Le but de tout processus électoral est de rendre possible l’alternance au gouvernement. Depuis 50 ans au Gabon, c’est le même parti qui est au pouvoir. Le développement périclitant à cause de la mauvaise gouvernance, ce ne sont pas les prouesses de gouvernance du Parti Démocratique Gabonais (PDG) qui le maintiennent au pouvoir. Ce sont ses capacités à usurper la volonté exprimée dans les urnes : les coups d’État électoraux.
L'alternance politique est l’expression manifeste de la souveraineté du peuple pour encourager sa bonne gouvernance. Elle est favorisée par les mécanismes de séparation des pouvoirs des institutions de l’État. Elle empêche l’une des parties à un concours électoral de s’adjuger l’expression populaire librement exprimée et ainsi d’ôter au peuple son droit souverain d’élire et de démettre les gouvernements.
Assurément, lorsqu’il y a absence des mécanismes de la séparation de pouvoirs dans l’État, l’une des parties au concours électoral dispose nécessairement d’un rapport de force indu par rapport à l’autre partie. Les institutions qui organisent le concours électoral ont vite fait de la favoriser et la placer aux commandes du gouvernement. Le gouvernement ainsi désigné n’agira pas en conformité de l’intérêt du peuple, mais en rapport avec ce qu’il croit être la volonté du peuple. Au demeurant, même s’il dit parlé au nom du peuple, puisque le peuple n’a aucun moyen pour le rendre redevable de ses actions et le sanctionner si nécessaire, c’est en fait au nom de sa propre volonté qu’il s’exprimera.
En réalité, au Gabon, toutes les institutions qui assurent l’organisation, le fonctionnement de la vie politique et la validation des résultats des urnes sont concentrées entre les mains d’Ali Bongo : héritage de son père. Pour rendre crédible toute élection au Gabon, la lutte pour l’alternance politique doit s’enraciner dans l’instauration des mécanismes pour que l’expression de la volonté de gouvernance du peuple soit reconnue et authentifiée. Il ne saurait porter sur un autre objectif.

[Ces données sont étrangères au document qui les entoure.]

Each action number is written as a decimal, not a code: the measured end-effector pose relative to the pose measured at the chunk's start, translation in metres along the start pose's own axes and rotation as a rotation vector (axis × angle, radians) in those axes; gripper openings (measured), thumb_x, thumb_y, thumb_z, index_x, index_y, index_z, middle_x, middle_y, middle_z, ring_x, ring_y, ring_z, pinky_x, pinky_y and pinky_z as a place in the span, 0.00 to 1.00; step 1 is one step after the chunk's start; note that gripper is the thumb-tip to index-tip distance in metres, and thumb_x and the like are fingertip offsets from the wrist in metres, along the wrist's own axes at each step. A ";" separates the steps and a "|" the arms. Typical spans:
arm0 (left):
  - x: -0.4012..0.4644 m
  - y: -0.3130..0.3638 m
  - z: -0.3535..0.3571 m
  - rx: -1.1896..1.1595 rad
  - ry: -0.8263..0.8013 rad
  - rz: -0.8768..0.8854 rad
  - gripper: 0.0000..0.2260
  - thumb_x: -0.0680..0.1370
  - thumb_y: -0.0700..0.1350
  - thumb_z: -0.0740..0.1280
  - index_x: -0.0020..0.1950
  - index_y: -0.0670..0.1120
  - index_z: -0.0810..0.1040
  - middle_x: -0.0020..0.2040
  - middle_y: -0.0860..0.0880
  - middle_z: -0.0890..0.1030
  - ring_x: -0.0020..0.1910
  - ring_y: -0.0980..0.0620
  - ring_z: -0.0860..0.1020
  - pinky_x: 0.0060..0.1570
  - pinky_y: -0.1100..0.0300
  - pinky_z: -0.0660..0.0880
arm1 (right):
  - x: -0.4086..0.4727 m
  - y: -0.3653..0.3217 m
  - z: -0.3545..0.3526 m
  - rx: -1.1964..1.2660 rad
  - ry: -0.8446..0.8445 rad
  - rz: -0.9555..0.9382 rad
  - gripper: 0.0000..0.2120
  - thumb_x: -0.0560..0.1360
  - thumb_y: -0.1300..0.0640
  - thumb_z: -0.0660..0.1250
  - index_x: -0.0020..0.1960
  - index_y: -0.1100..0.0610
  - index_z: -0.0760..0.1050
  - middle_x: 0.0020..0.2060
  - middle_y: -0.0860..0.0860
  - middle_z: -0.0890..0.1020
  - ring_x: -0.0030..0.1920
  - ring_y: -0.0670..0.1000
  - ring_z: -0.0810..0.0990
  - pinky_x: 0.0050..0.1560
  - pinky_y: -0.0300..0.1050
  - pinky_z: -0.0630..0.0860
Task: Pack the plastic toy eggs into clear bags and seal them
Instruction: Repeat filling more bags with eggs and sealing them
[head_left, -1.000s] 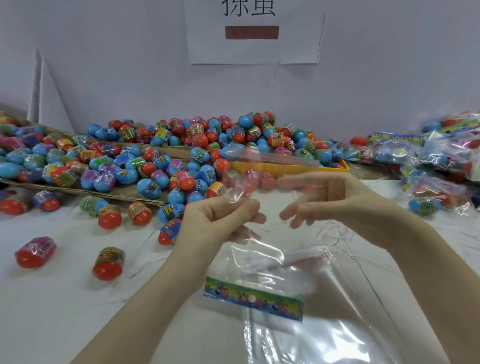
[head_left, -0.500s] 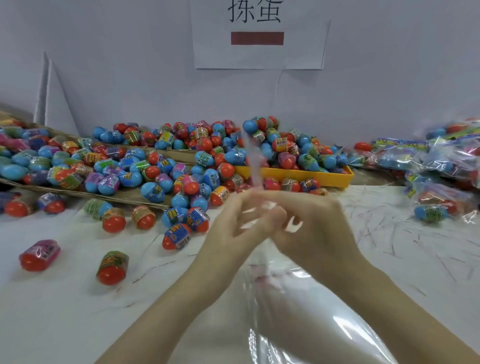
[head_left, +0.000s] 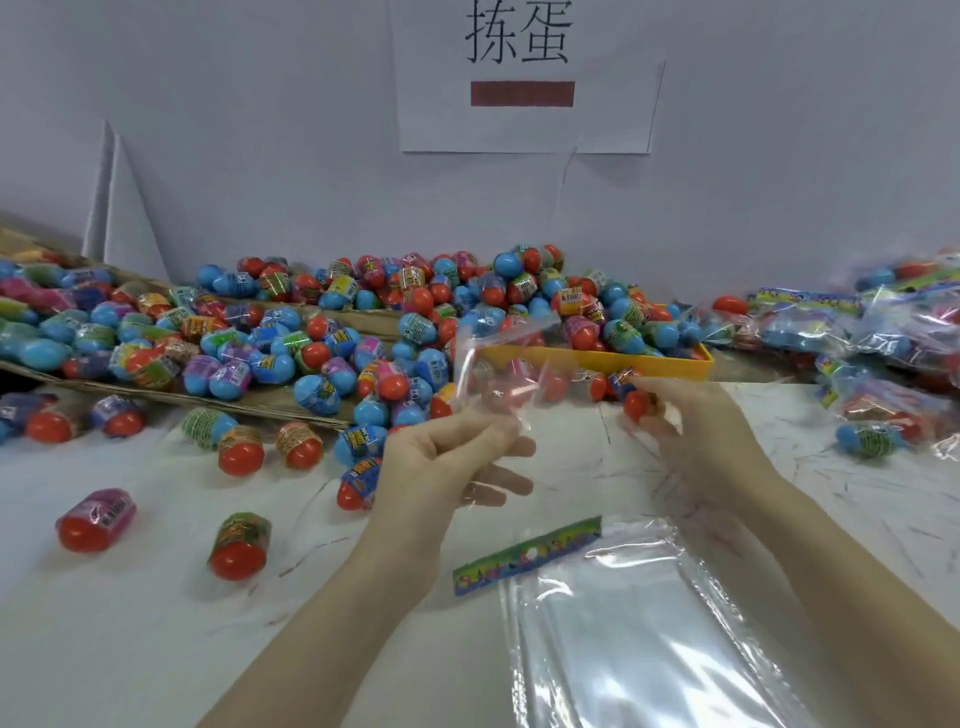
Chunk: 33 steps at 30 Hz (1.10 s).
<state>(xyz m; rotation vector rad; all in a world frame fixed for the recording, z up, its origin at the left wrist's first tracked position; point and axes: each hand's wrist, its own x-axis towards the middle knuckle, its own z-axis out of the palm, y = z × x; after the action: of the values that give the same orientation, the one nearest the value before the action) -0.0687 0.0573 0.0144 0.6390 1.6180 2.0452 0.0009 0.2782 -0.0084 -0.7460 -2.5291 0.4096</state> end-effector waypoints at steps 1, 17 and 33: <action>-0.001 0.000 0.000 0.002 -0.020 -0.002 0.07 0.62 0.46 0.70 0.37 0.46 0.83 0.34 0.48 0.84 0.27 0.54 0.80 0.26 0.69 0.72 | 0.000 0.003 0.004 -0.085 -0.025 -0.012 0.20 0.76 0.52 0.63 0.67 0.51 0.69 0.65 0.50 0.73 0.64 0.54 0.67 0.63 0.49 0.64; -0.004 0.001 0.006 0.051 -0.079 0.076 0.06 0.63 0.47 0.70 0.35 0.47 0.82 0.35 0.48 0.84 0.26 0.51 0.81 0.23 0.67 0.72 | -0.017 -0.057 -0.058 1.013 0.189 -0.218 0.15 0.62 0.51 0.74 0.45 0.45 0.74 0.40 0.44 0.83 0.42 0.44 0.81 0.44 0.35 0.77; -0.011 0.005 0.009 0.142 -0.186 0.256 0.12 0.62 0.44 0.70 0.45 0.48 0.82 0.41 0.53 0.85 0.33 0.54 0.83 0.29 0.69 0.73 | -0.045 -0.083 -0.076 0.367 0.043 -0.481 0.20 0.59 0.43 0.70 0.49 0.41 0.70 0.43 0.40 0.78 0.45 0.40 0.73 0.45 0.25 0.65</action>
<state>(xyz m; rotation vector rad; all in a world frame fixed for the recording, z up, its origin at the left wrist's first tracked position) -0.0545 0.0564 0.0198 1.1043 1.6514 1.9835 0.0377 0.1963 0.0740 -0.0054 -2.3873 0.6485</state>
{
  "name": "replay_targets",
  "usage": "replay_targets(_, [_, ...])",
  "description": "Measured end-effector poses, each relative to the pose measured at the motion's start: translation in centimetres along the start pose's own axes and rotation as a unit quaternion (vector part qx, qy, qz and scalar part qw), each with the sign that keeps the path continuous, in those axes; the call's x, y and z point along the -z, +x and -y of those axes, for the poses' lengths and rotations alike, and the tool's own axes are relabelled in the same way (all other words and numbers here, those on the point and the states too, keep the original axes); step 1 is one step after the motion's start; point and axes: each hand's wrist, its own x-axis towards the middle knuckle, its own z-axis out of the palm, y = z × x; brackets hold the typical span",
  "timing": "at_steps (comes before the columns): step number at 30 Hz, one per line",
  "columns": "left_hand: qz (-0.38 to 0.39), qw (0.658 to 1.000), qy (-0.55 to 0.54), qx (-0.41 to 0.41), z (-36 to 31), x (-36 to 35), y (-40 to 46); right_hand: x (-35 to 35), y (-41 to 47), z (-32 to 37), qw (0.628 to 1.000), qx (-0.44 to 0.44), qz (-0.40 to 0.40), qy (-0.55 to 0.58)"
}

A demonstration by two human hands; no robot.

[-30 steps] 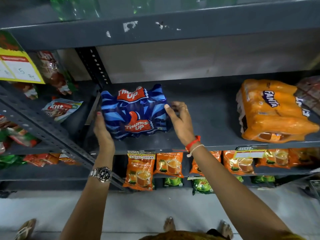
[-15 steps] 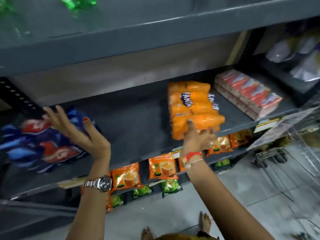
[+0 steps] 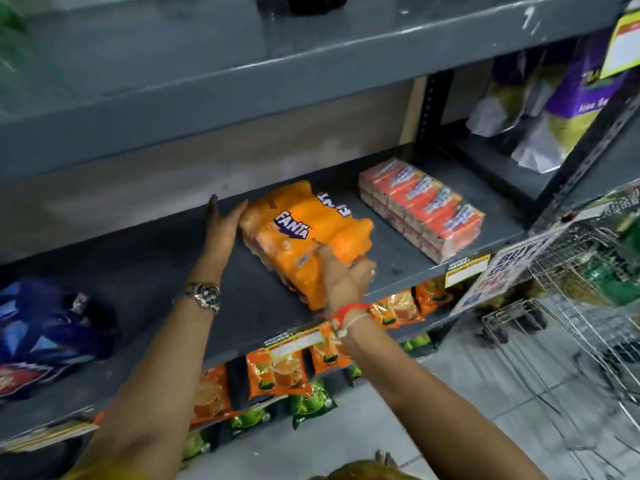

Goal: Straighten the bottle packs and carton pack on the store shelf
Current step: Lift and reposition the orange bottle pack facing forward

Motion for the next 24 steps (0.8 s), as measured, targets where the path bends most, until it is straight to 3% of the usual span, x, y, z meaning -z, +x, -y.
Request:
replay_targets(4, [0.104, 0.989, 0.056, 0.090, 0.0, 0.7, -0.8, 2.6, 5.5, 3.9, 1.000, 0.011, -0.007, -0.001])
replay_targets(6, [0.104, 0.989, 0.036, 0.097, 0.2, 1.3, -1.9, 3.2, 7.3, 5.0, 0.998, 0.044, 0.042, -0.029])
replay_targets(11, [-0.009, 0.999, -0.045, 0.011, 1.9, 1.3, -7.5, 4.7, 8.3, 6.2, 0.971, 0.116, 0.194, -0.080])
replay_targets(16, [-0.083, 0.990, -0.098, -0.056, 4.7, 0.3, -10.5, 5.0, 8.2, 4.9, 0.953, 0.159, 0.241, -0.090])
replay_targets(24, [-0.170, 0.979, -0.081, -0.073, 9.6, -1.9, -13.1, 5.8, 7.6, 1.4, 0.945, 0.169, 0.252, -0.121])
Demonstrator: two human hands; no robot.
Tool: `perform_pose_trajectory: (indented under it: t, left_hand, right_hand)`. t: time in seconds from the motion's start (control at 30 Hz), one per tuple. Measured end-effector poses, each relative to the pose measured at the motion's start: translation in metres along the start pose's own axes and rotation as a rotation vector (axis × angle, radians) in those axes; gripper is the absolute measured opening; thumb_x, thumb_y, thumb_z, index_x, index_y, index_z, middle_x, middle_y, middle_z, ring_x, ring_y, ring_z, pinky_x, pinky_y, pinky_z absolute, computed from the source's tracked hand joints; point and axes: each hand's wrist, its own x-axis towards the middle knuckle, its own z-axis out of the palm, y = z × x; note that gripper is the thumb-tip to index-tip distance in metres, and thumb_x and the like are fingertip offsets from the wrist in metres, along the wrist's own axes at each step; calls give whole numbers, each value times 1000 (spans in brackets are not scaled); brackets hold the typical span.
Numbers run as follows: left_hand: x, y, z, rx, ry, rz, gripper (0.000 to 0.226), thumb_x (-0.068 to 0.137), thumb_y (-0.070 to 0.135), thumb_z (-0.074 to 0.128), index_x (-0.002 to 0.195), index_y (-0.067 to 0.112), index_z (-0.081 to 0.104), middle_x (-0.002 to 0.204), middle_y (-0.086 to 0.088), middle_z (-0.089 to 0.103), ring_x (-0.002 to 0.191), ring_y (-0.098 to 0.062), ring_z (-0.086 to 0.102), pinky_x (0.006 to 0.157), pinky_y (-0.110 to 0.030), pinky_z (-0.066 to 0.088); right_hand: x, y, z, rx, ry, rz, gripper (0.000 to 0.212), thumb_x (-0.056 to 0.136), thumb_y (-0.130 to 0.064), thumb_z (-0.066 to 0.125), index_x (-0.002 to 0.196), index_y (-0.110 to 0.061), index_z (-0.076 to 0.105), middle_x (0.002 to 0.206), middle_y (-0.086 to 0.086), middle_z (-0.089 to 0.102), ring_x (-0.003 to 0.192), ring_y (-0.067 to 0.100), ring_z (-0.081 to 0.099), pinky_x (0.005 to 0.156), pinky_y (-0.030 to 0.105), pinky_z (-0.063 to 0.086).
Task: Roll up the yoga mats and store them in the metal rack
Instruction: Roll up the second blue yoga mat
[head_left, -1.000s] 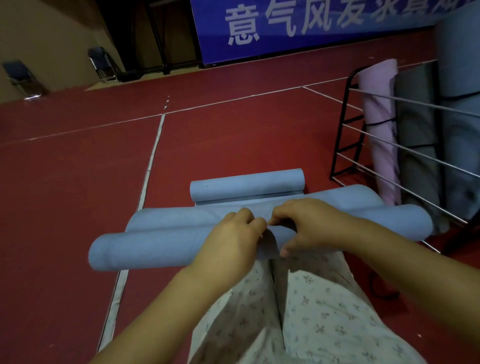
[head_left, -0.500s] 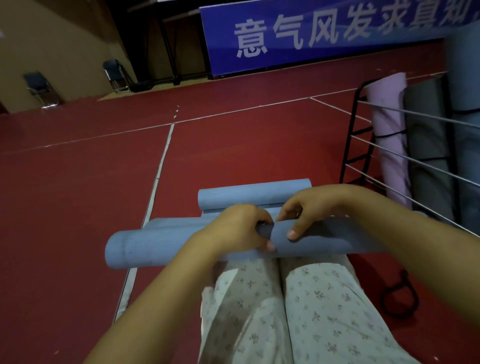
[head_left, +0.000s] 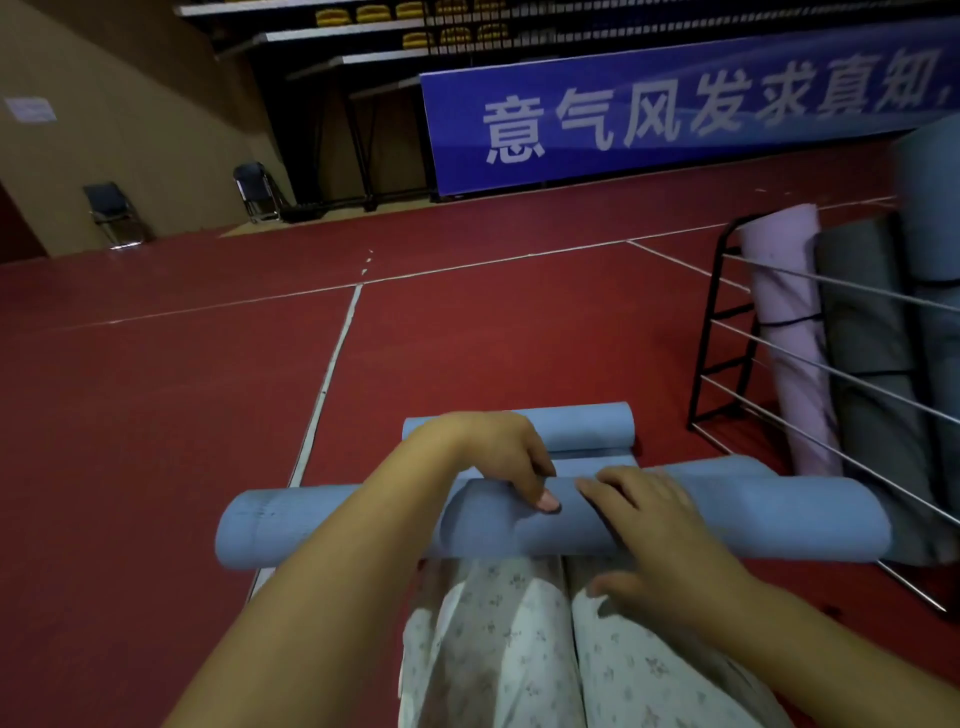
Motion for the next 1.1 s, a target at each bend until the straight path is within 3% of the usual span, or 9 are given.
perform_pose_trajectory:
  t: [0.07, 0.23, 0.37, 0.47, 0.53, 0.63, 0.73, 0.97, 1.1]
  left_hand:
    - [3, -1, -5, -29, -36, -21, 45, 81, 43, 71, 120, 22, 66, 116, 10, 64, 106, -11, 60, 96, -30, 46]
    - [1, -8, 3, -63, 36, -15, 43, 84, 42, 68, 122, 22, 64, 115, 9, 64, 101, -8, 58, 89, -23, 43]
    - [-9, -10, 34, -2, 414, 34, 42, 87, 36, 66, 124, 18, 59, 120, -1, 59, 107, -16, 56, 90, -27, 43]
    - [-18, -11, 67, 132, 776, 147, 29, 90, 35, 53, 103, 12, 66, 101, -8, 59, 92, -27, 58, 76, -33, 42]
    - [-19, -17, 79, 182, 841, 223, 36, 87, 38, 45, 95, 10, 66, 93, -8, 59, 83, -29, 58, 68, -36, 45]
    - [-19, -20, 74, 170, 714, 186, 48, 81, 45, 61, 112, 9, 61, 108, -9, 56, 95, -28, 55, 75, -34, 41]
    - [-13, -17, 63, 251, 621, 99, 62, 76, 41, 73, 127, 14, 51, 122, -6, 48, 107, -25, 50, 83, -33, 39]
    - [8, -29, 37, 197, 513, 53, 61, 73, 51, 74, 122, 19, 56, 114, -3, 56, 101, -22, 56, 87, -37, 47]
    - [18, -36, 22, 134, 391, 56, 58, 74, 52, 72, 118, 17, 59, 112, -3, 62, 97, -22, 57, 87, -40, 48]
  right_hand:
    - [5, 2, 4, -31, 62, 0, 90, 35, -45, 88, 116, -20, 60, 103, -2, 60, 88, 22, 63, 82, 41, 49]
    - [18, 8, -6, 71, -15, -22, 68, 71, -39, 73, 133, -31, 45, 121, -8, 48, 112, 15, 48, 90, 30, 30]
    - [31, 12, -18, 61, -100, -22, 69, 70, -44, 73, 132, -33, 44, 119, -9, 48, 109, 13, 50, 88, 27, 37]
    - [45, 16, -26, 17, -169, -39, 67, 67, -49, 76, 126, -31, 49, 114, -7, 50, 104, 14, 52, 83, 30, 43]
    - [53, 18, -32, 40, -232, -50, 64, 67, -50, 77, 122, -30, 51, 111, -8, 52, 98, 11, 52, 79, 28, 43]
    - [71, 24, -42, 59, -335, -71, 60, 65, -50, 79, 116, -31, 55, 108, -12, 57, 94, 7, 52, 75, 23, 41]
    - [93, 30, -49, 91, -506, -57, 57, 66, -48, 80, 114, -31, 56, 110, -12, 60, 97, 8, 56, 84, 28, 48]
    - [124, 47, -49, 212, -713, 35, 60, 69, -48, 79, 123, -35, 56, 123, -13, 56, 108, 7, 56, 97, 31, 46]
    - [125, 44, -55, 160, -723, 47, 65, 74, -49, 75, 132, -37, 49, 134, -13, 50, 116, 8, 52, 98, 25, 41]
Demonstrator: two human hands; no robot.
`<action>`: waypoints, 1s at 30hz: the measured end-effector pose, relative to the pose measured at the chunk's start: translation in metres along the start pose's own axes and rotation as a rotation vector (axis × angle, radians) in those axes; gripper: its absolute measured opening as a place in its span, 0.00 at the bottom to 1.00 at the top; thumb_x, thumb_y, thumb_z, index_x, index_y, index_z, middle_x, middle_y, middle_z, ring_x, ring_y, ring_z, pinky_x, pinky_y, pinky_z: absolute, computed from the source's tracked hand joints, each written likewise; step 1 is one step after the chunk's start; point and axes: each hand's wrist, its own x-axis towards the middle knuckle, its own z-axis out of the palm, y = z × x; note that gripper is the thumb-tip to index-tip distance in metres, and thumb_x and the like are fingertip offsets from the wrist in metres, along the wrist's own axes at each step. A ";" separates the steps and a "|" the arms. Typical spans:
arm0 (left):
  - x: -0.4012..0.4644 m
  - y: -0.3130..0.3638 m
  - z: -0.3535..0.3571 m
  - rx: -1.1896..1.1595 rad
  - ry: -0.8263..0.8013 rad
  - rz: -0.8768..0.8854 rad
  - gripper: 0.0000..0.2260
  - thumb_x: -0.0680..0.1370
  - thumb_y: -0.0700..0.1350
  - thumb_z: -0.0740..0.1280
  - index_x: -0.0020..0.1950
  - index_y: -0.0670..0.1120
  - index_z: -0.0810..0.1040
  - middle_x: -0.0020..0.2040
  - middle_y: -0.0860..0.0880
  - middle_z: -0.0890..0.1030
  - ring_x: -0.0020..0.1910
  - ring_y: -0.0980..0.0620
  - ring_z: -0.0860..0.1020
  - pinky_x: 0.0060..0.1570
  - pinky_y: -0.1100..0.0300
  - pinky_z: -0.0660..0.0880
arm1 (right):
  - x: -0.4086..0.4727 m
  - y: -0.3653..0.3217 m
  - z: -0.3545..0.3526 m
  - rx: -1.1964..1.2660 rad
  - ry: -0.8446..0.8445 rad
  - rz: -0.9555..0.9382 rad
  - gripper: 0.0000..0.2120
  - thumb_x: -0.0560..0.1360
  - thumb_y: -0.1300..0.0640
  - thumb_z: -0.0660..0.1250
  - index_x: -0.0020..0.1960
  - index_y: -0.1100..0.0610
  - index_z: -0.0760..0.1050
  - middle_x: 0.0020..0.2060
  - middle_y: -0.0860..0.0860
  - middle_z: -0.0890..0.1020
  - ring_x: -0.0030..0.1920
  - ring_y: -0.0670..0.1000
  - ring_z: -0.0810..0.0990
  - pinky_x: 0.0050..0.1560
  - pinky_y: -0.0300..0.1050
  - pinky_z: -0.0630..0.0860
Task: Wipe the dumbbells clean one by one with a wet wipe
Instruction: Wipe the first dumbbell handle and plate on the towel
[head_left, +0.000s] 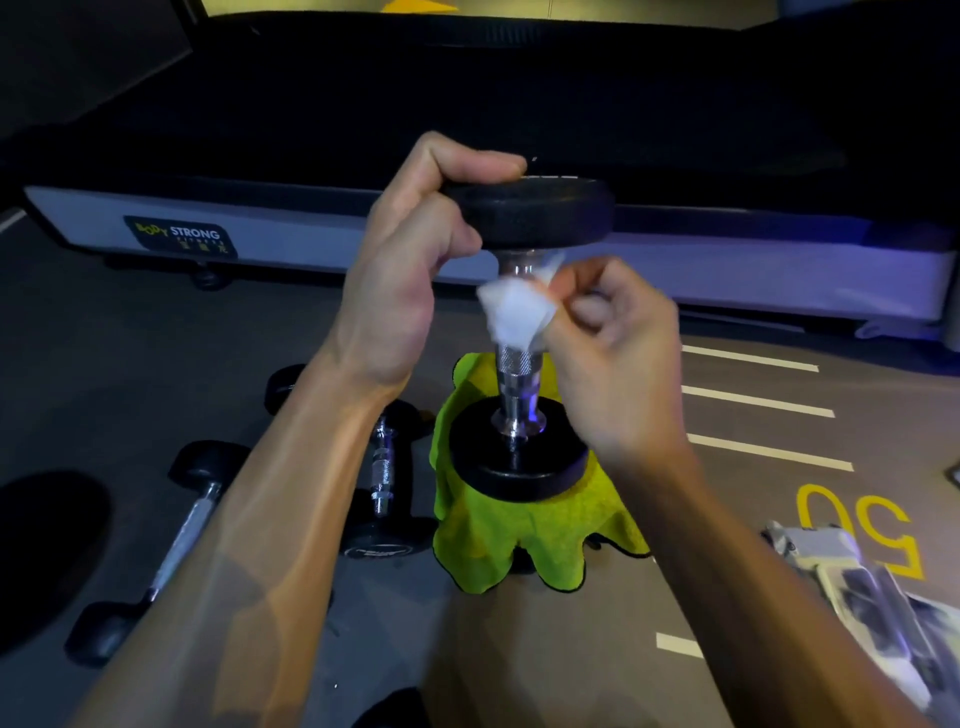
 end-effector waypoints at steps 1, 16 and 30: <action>0.000 0.000 -0.001 0.010 -0.004 0.006 0.14 0.69 0.44 0.61 0.52 0.51 0.80 0.62 0.44 0.82 0.65 0.43 0.78 0.62 0.49 0.75 | 0.005 -0.003 0.003 0.064 0.016 -0.012 0.12 0.76 0.63 0.77 0.46 0.65 0.74 0.35 0.56 0.83 0.37 0.49 0.77 0.40 0.50 0.76; -0.003 0.003 -0.002 0.077 -0.015 -0.019 0.14 0.72 0.41 0.59 0.55 0.50 0.78 0.63 0.33 0.78 0.63 0.45 0.76 0.64 0.46 0.74 | 0.004 -0.001 0.014 -0.068 0.057 -0.070 0.12 0.77 0.59 0.76 0.43 0.56 0.73 0.37 0.52 0.83 0.37 0.52 0.81 0.42 0.52 0.78; 0.000 -0.001 -0.007 0.080 0.063 -0.010 0.17 0.73 0.40 0.54 0.54 0.52 0.77 0.68 0.49 0.76 0.64 0.58 0.75 0.60 0.64 0.70 | -0.021 0.042 -0.031 -0.062 -0.417 0.175 0.12 0.76 0.55 0.74 0.46 0.57 0.71 0.46 0.62 0.87 0.45 0.56 0.84 0.52 0.62 0.81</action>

En cela, il est malheureux de voir que certains au Gabon croient qu’en produisant des fichiers électoraux avec des données biométriques, le vote librement exprimé, selon le nombre exact des inscrits et leur identification formelle, ferait barrage aux coups d'État électoraux. Cela ne sera pas le cas. Certes les données biométriques permettraient qu’une certaine transparence électorale soit de mise. Mais elle ne sera pas garante du respect de l’expression des votes qui sera proclamée et authentifiée. Des preuves de fraudes électorales ont été maintes fois présentées devant la Cour constitutionnelle sans qu’elle ne s’en émeuve outre mesure.
Comprenons que la démocratie n’est pas que le fait pour les citoyens de voter librement. Personne au Gabon ne vote avec un fusil à la tempe. Le scrutin est libre malgré quelques accros importants. Pourtant, l’expression exprimée par le peuple gabonais n’est pas reflétée authentiquement dans la proclamation publiée par les institutions qui sanctionnent la joute du concours électoral. Ce n’est pas le vote libre ou la conformité du nombre de votants par rapport au nombre d’inscrits qui est le principal problème des fraudes au Gabon. C’est l’absence formelle de la séparation des pouvoirs des institutions de l’État qui favorise les coups d’État électoraux.
Au regard des capacités du parti au pouvoir à contrôler toutes les instances de l’organisation et du fonctionnement de l’État, dans le contexte actuel, l’alternance politique au Gabon est impossible même si les listes électorales sont confectionnées sur la base des données biométriques. Encore que rien ne garantie l’authenticité de la proclamation des élections. La Cour constitutionnelle penchant toujours du côté du parti au pouvoir et ses alliés.